Starting at the line that contains "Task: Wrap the", print each line exactly through the end of the listing. Skip any pictures and add nothing.

--------------------------------------------------

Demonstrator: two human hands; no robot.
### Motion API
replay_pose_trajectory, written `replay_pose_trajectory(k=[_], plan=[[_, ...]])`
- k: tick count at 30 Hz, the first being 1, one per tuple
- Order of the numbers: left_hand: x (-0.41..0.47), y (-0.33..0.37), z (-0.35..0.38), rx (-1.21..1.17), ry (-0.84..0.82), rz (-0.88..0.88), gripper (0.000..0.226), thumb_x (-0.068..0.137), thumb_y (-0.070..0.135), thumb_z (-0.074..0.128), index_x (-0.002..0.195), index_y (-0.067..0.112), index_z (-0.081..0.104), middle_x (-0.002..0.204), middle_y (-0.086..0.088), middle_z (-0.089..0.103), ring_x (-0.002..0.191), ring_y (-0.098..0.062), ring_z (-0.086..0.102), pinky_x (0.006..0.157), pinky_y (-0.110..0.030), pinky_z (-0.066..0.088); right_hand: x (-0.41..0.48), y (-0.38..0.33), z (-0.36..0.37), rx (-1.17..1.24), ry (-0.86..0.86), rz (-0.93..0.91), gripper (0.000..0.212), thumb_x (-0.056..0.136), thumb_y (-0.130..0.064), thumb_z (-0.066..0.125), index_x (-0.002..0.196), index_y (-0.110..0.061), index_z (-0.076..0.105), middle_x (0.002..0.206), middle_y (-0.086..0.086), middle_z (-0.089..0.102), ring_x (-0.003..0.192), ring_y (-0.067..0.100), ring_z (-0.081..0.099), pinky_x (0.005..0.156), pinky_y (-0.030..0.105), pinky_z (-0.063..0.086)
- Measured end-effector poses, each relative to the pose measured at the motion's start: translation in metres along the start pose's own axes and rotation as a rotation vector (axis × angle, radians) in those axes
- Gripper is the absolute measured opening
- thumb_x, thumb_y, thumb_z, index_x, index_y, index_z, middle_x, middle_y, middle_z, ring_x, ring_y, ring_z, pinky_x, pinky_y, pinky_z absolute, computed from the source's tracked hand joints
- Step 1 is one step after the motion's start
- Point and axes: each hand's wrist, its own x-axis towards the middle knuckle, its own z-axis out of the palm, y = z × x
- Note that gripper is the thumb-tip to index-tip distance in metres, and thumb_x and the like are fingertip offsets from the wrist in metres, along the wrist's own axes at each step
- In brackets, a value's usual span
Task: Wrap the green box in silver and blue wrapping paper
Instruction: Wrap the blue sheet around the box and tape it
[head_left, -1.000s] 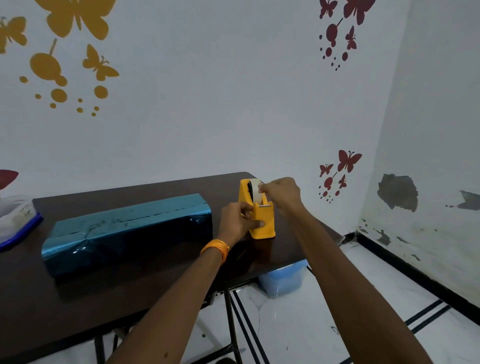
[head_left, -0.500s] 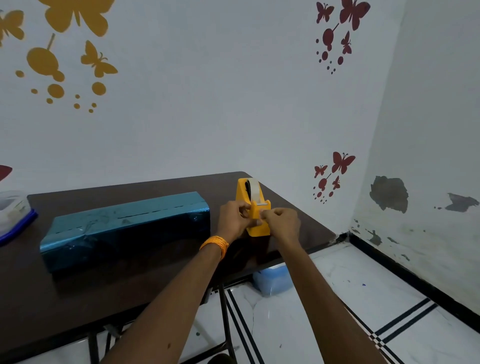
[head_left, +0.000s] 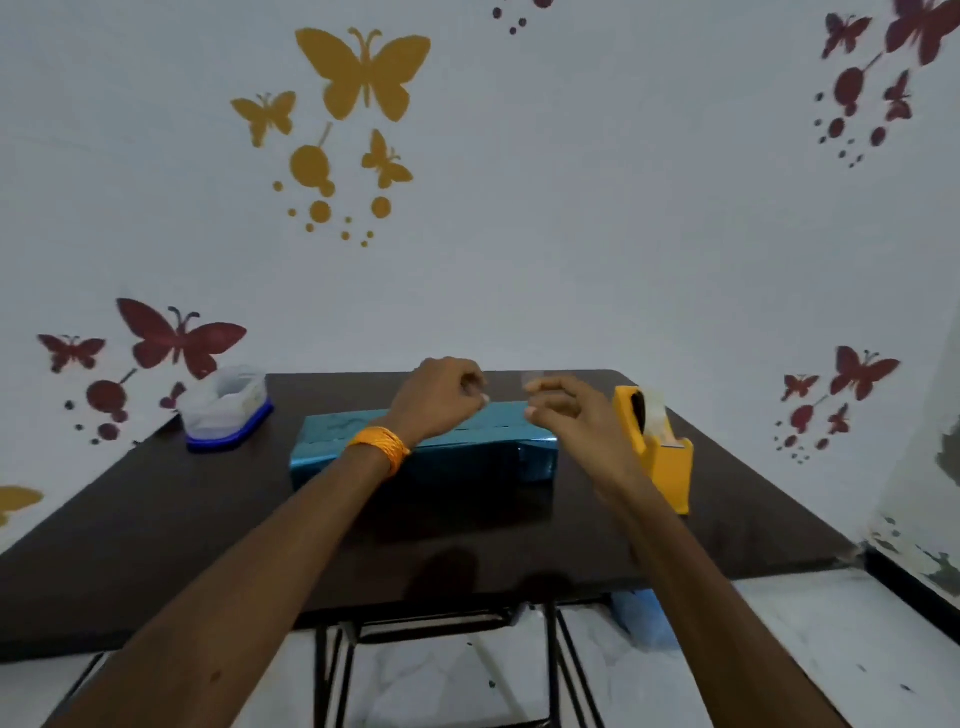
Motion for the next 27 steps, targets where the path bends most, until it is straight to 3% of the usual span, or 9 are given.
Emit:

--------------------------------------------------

- _SOLUTION_
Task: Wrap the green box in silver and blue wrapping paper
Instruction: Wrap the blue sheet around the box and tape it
[head_left, -1.000s] 
[head_left, -0.500s] 
[head_left, +0.000s] 
Motion for the next 27 steps, targets where the path bends most, until it is straight to 3% of the usual span, or 9 are given.
Emit:

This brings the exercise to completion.